_THE PROBLEM_.
Print every line below exactly as written, but leave the pictures behind.

_EXERCISE DATA_.
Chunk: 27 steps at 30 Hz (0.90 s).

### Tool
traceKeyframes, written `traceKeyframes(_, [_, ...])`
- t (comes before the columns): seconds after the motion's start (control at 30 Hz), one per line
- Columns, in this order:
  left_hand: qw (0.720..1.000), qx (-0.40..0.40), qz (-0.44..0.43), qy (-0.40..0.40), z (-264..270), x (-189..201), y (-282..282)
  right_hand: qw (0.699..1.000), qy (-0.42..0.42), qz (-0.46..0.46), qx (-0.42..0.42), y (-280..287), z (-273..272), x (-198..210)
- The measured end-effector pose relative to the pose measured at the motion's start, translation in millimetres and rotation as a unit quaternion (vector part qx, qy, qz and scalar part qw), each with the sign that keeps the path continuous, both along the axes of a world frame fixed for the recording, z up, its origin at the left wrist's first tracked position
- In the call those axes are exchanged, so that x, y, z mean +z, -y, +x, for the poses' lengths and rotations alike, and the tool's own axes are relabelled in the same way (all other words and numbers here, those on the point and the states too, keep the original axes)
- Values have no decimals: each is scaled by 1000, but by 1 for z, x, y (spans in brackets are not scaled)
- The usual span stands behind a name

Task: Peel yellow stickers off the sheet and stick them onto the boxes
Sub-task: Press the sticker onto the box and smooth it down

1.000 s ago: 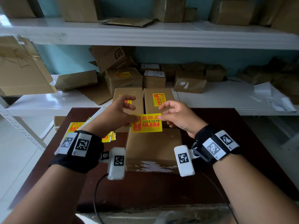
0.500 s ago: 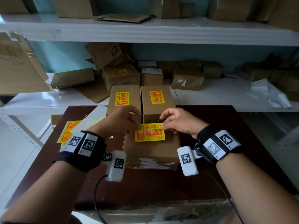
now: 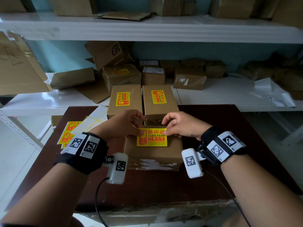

_SOLUTION TO THIS EXERCISE_.
Chunk: 27 steps at 30 Hz (0.90 s).

### Tool
traceKeyframes, written `traceKeyframes(_, [_, ...])`
- t (comes before the columns): seconds after the motion's start (control at 30 Hz), one per line
- Columns, in this order:
  left_hand: qw (0.720..1.000), qx (-0.40..0.40), qz (-0.44..0.43), qy (-0.40..0.40), z (-264..270), x (-189..201), y (-282..282)
  right_hand: qw (0.699..1.000), qy (-0.42..0.42), qz (-0.46..0.46), qx (-0.42..0.42), y (-280..287), z (-273..272), x (-198..210)
- The measured end-effector pose relative to the pose measured at the motion's start, translation in millimetres and rotation as a unit quaternion (vector part qx, qy, qz and scalar part qw), each with the sign that keeps the path continuous, both along the axes of a world frame fixed for the recording, z up, its origin at the left wrist's first tracked position
- In the call those axes are exchanged, so that x, y, z mean +z, -y, +x, for the poses' lengths and rotations alike, and the tool's own axes are relabelled in the same way (all other words and numbers here, those on the point and the states too, keep the original axes)
- Values have no decimals: each is scaled by 1000, but by 1 for z, x, y (spans in brackets are not scaled)
- The usual span stands behind a name

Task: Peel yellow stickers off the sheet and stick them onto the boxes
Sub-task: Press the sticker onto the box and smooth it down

1.000 s ago: 
0.500 s ago: 
now: 

That makes the output complete.